Driving program for cancer patients back on the road

Volunteer drivers for cancer patients in the Lower Mainland are back on the road today after the Canadian Cancer Society cancelled its door-to-door program in October 2015.

The original volunteer driver program was run by the Canadian Cancer Society but it was cancelled in 2015

John MacInnes (right) drove cancer patient Myra Ford from her home to treatments under the old volunteer driver program. Thanks to a new program funded entirely by public donations, he will once again be able to drive Ford to treatments. (Ash Kelly/CBC)

Volunteer drivers for cancer patients in the Lower Mainland are back on the road today after the Canadian Cancer Society cancelled its B.C. and Yukon door-to-door program in October 2015.

About 380 volunteers drove cancer patients from their homes to treatment centres for 25 years under the program.

Some of the original drivers worked to bring the service back after it was cancelled, renaming it the Volunteer Cancer Drivers' Society.

One cancer patient says she's grateful.

"You don't have an option. If you don't' have a family member, then you have to rely on the volunteer drivers," said Myra Ford, a cancer patient who was diagnosed with larynx cancer in 2004, then lung cancer in 2012.

"When it was discontinued, I couldn't imagine what a lot of people went through. It would be very very upsetting."

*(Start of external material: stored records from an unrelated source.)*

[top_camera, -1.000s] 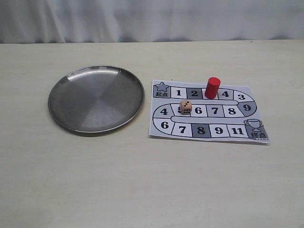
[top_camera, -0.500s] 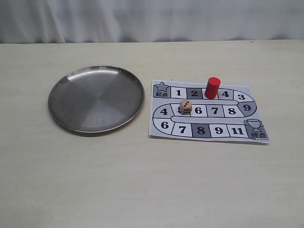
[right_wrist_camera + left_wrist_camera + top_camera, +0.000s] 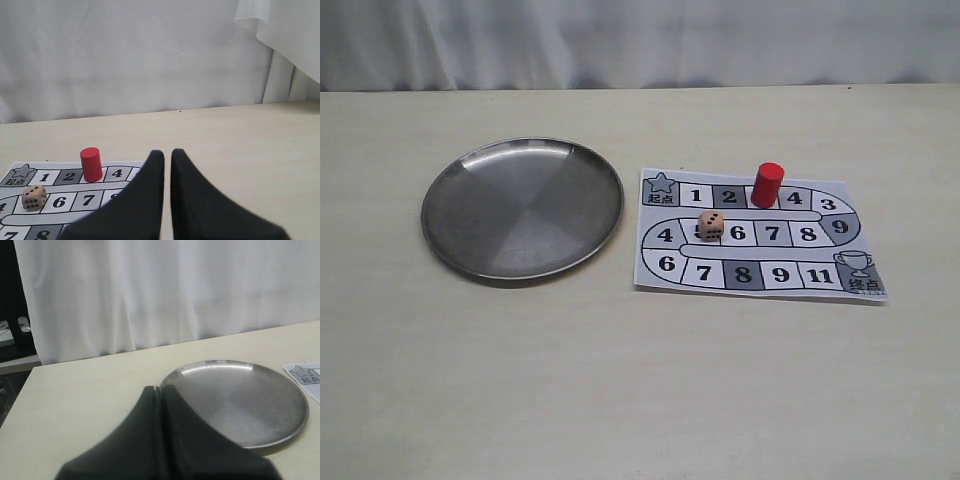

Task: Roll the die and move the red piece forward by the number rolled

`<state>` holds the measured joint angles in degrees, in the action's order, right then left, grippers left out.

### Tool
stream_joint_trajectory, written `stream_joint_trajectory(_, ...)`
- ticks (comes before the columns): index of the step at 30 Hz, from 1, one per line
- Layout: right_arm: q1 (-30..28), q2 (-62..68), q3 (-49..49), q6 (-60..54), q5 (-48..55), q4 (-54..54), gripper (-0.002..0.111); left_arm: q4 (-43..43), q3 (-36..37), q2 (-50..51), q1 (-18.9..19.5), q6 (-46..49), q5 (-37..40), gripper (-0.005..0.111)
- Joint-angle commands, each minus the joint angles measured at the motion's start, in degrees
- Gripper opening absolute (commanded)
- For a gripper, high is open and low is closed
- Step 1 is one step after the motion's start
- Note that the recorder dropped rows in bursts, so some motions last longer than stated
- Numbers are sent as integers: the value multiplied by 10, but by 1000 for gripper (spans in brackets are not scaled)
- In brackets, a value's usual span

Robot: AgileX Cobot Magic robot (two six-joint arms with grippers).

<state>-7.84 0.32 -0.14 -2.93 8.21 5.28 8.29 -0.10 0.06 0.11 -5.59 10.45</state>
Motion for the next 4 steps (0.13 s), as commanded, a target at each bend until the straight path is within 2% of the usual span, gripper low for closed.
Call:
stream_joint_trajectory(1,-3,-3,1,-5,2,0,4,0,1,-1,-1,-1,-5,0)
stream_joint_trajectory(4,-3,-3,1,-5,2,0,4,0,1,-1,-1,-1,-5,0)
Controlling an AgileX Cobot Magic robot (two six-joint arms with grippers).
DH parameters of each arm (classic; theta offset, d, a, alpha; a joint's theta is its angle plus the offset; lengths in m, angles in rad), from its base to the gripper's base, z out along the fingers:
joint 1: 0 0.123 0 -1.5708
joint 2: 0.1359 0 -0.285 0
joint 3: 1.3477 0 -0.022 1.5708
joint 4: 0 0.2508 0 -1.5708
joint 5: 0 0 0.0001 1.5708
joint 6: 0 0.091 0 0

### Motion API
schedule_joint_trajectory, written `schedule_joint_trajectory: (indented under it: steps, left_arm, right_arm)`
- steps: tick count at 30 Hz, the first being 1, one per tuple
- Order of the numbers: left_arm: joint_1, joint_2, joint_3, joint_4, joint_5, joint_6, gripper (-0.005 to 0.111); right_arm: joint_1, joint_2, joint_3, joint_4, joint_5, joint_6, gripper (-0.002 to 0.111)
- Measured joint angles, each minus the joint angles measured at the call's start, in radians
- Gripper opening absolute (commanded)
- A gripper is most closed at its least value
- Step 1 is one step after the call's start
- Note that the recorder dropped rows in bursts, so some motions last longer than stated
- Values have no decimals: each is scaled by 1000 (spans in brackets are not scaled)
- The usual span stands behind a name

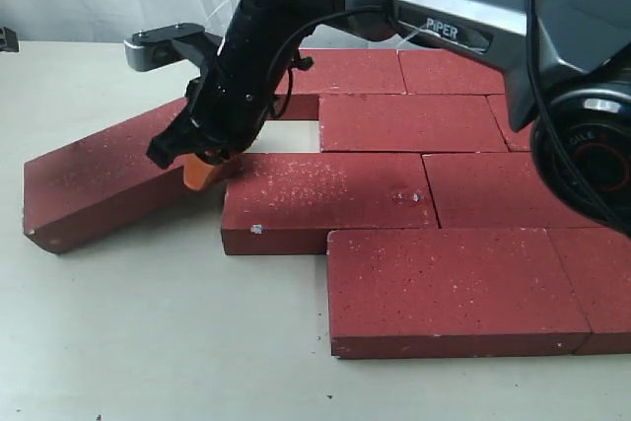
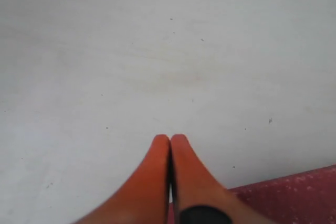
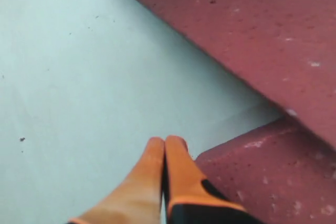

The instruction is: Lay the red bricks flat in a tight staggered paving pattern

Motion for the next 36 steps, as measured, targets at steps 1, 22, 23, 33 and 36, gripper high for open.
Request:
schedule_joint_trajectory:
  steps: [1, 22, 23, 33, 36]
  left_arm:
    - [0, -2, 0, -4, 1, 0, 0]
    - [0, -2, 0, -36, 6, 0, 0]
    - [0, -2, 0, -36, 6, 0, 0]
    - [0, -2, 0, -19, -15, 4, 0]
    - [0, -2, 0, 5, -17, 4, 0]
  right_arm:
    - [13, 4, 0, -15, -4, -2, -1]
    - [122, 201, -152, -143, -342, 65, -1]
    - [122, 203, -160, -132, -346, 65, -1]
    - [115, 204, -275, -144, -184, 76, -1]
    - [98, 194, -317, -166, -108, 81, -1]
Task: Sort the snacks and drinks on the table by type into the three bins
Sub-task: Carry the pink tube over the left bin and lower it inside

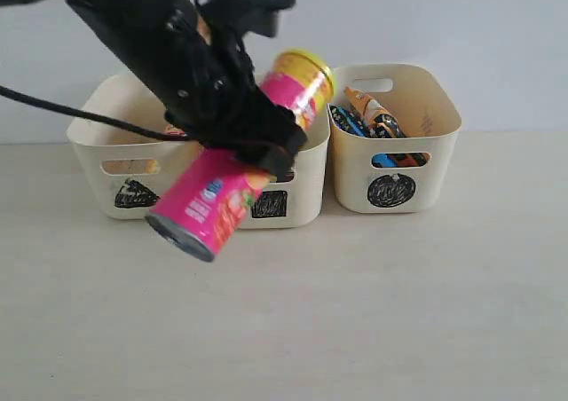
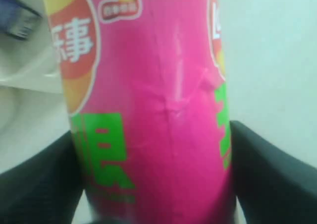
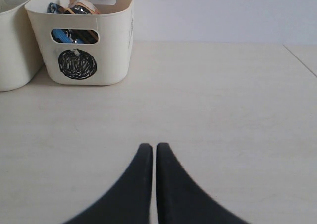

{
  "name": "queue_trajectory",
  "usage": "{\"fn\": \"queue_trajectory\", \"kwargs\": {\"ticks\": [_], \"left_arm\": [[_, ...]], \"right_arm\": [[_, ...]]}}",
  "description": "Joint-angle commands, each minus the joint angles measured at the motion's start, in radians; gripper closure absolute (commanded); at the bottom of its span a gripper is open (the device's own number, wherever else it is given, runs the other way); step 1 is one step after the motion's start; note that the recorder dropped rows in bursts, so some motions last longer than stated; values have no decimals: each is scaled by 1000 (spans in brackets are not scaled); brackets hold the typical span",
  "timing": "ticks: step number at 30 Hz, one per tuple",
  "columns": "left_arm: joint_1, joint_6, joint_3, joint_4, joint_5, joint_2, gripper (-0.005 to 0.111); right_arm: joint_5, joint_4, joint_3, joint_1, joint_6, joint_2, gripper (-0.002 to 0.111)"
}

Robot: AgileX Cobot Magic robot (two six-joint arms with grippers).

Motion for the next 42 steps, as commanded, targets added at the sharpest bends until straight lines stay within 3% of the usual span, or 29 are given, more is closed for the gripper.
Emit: {"fn": "queue_trajectory", "kwargs": {"ticks": [1,7,15,23,34,42], "left_arm": [[111,4,-4,11,-36,-52,102],[254,7,-4,12,-154,-54,102],[406,12,-4,12,-430,-21,102],[477,14,-37,12,-701,114,102],[493,69,-264,26,-657,377,102],[495,69,-335,57,-608,469,102]], "right_arm": [[-10,-9,5,-5,0,-5,108],[-10,-9,5,-5,0,-5,108],[-10,-9,5,-5,0,-5,108],[-10,-9,5,-5,0,-5,108],[-8,-9,5,-5,0,-5,108],[-8,-9,5,-5,0,-5,108]]}}
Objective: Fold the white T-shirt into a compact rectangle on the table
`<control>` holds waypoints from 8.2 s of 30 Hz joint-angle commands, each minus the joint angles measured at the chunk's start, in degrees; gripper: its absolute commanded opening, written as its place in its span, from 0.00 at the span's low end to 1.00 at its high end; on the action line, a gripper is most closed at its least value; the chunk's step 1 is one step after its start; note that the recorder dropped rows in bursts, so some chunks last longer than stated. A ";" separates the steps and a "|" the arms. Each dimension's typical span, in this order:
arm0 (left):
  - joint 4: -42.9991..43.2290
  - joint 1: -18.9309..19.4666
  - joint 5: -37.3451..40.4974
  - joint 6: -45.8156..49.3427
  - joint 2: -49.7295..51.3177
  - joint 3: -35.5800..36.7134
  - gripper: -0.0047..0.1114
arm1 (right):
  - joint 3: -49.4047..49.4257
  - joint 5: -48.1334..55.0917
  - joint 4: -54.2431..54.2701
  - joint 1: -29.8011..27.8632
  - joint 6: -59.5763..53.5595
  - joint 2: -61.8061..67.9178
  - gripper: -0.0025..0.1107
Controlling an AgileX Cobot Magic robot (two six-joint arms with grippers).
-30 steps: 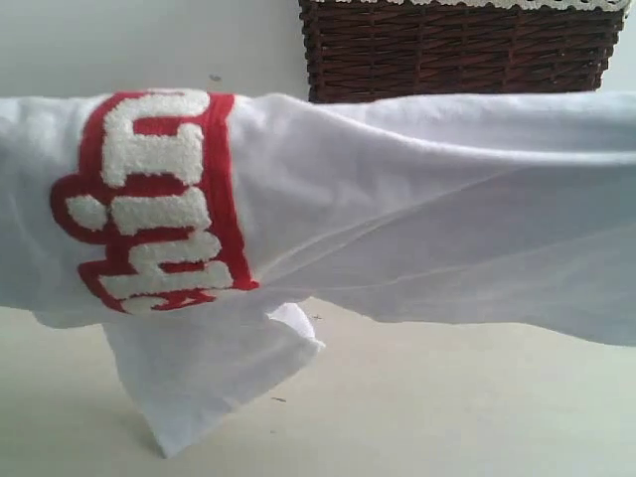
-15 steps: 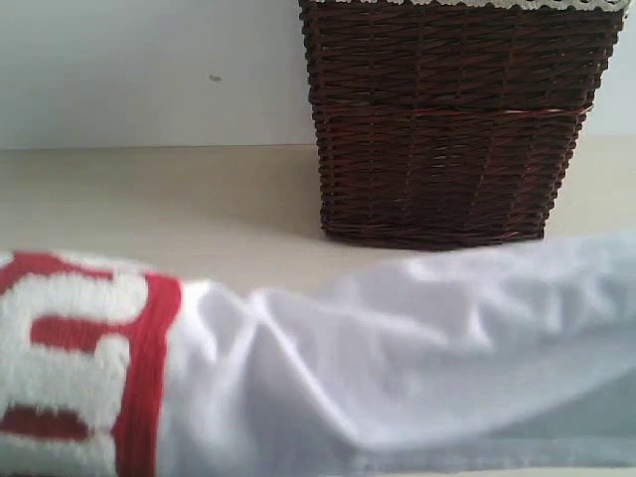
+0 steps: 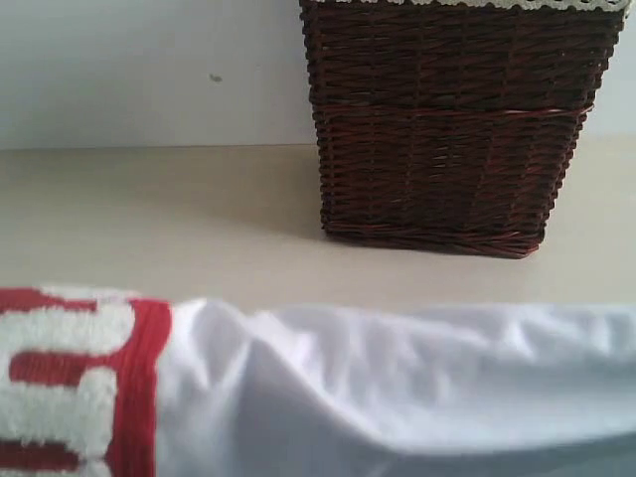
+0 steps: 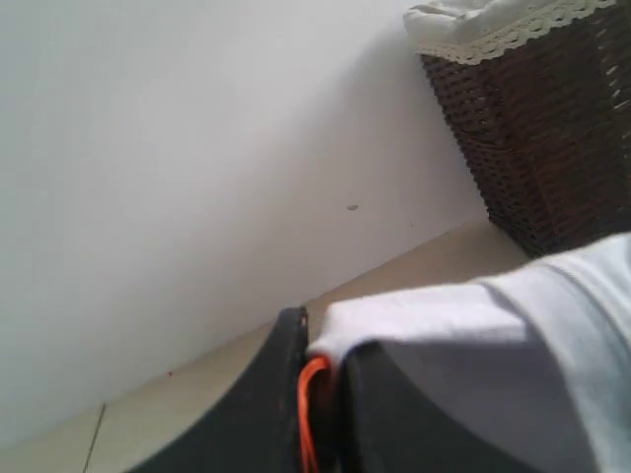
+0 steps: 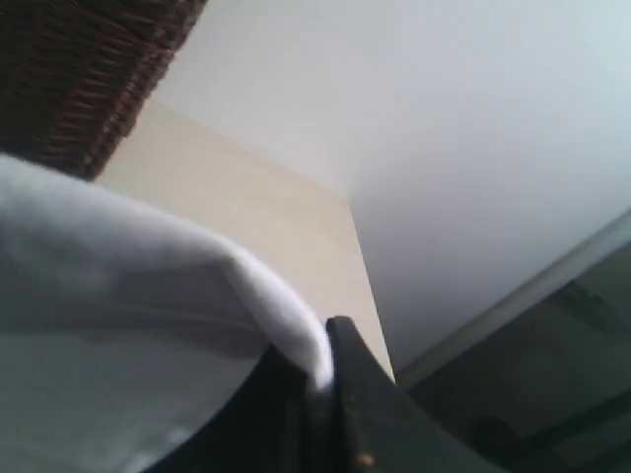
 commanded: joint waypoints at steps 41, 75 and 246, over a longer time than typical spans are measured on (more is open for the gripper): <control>-15.10 3.81 -41.04 16.44 67.23 9.97 0.04 | 16.42 -47.76 17.33 -0.34 -27.75 53.16 0.02; -14.18 -6.46 -55.41 11.99 78.16 -4.84 0.04 | 16.18 -90.62 -15.86 -0.34 16.46 66.08 0.02; -9.65 2.28 -55.48 3.82 52.83 -1.24 0.37 | 5.62 -8.25 44.48 -0.34 -52.99 44.64 0.03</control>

Ford's daughters drive her to treatments when they can, but they have families of their own. One time, Ford took a taxi from her home in Cloverdale to the cancer agency near Vancouver General Hospital.  The round trip cost her $100.

Cancer patient Myra Ford (left) and volunteer driver John MacInnes meet again the launch of the new Volunteer Cancer Drivers’ Society in the Lower Mainland. (Ash Kelly/CBC)

Currently the Volunteer Cancer Drivers' Society can only afford to pay their drivers for the mileage they drive. Drivers volunteer their time and some even forgo the mileage payment because the society is short on funds.

The program runs on donations from the public.

A rewarding deed

Despite not being paid for the job, helping cancer patients is a rewarding job, said John MacInnes, who has driven cancer patients for 10 years.

"You try to stay at arm's length a little bit, although I must say over the years, there have been some people that stand out in your mind," he said.

MacInnes estimates he has met about 700 people during his time as a volunteer driver.

"I can tell you in the years that I've been doing this, I don't think I've had one person complain about what has happened to them in their life."